With the images excluded, set down every line of the listing below exactly.

___ DATASET RECORDS ___

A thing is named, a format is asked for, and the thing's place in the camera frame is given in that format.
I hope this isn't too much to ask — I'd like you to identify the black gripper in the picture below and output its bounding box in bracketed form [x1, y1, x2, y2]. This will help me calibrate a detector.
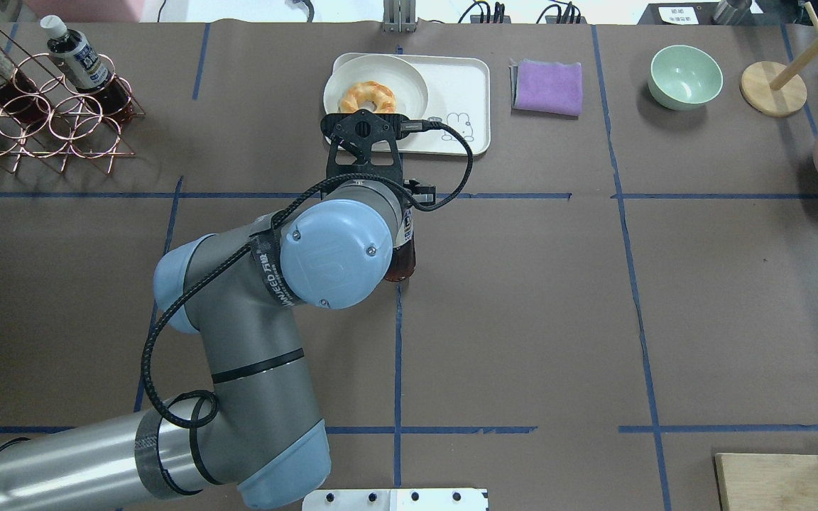
[320, 109, 436, 207]

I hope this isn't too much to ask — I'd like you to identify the tea bottle white cap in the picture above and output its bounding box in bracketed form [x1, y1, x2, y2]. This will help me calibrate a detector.
[383, 208, 416, 282]

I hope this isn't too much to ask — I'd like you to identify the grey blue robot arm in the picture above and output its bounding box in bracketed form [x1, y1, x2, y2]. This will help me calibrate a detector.
[0, 109, 445, 510]

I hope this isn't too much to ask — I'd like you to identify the glazed donut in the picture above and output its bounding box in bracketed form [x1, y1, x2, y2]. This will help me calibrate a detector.
[338, 81, 397, 114]

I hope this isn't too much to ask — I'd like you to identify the cream round plate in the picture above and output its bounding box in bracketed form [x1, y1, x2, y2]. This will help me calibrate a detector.
[322, 54, 428, 119]

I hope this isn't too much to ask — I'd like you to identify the purple folded cloth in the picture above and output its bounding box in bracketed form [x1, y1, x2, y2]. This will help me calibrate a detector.
[512, 60, 582, 117]

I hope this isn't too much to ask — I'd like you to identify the mint green bowl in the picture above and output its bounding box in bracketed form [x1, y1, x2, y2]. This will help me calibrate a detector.
[647, 45, 724, 111]

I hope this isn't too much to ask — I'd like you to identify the wooden cup stand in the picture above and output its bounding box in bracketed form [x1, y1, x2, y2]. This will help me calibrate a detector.
[740, 1, 818, 119]

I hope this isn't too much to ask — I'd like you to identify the wooden cutting board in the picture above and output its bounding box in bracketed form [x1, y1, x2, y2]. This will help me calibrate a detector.
[714, 453, 818, 510]

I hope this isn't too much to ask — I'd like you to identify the copper wire bottle rack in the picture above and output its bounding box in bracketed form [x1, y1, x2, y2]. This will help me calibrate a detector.
[0, 28, 146, 175]

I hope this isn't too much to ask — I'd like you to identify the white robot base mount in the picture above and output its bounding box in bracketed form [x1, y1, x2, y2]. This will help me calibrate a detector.
[301, 488, 490, 510]

___

__ANSWER SPACE__
A thing is named, a format is asked for, and the thing's place in the camera frame is given in that format.
I hope this isn't too much to ask — I'd like you to identify the black gripper in the picture below and output its bounding box in bracketed form [x1, y1, x2, y2]. This will help me calibrate a detector.
[320, 109, 436, 207]

I hope this isn't too much to ask — I'd like you to identify the tea bottle white cap in the picture above and output its bounding box in bracketed form [x1, y1, x2, y2]. This will help me calibrate a detector.
[383, 208, 416, 282]

I hope this isn't too much to ask — I'd like you to identify the grey blue robot arm in the picture above and output its bounding box in bracketed form [x1, y1, x2, y2]. This will help me calibrate a detector.
[0, 109, 445, 510]

I hope this isn't too much to ask — I'd like you to identify the glazed donut in the picture above and output its bounding box in bracketed form [x1, y1, x2, y2]. This will help me calibrate a detector.
[338, 81, 397, 114]

I hope this isn't too much to ask — I'd like you to identify the cream round plate in the picture above and output its bounding box in bracketed form [x1, y1, x2, y2]. This will help me calibrate a detector.
[322, 54, 428, 119]

I hope this isn't too much to ask — I'd like you to identify the purple folded cloth in the picture above and output its bounding box in bracketed form [x1, y1, x2, y2]. This will help me calibrate a detector.
[512, 60, 582, 117]

I hope this isn't too much to ask — I'd like you to identify the mint green bowl in the picture above and output its bounding box in bracketed form [x1, y1, x2, y2]. This will help me calibrate a detector.
[647, 45, 724, 111]

I hope this isn't too much to ask — I'd like you to identify the wooden cup stand in the picture above and output its bounding box in bracketed form [x1, y1, x2, y2]. This will help me calibrate a detector.
[740, 1, 818, 119]

I hope this isn't too much to ask — I'd like you to identify the wooden cutting board in the picture above and output its bounding box in bracketed form [x1, y1, x2, y2]. This will help me calibrate a detector.
[714, 453, 818, 510]

I hope this isn't too much to ask — I'd like you to identify the copper wire bottle rack in the picture above and output its bounding box in bracketed form [x1, y1, x2, y2]. This will help me calibrate a detector.
[0, 28, 146, 175]

I hope this isn't too much to ask — I'd like you to identify the white robot base mount in the picture above and output its bounding box in bracketed form [x1, y1, x2, y2]. This will help me calibrate a detector.
[301, 488, 490, 510]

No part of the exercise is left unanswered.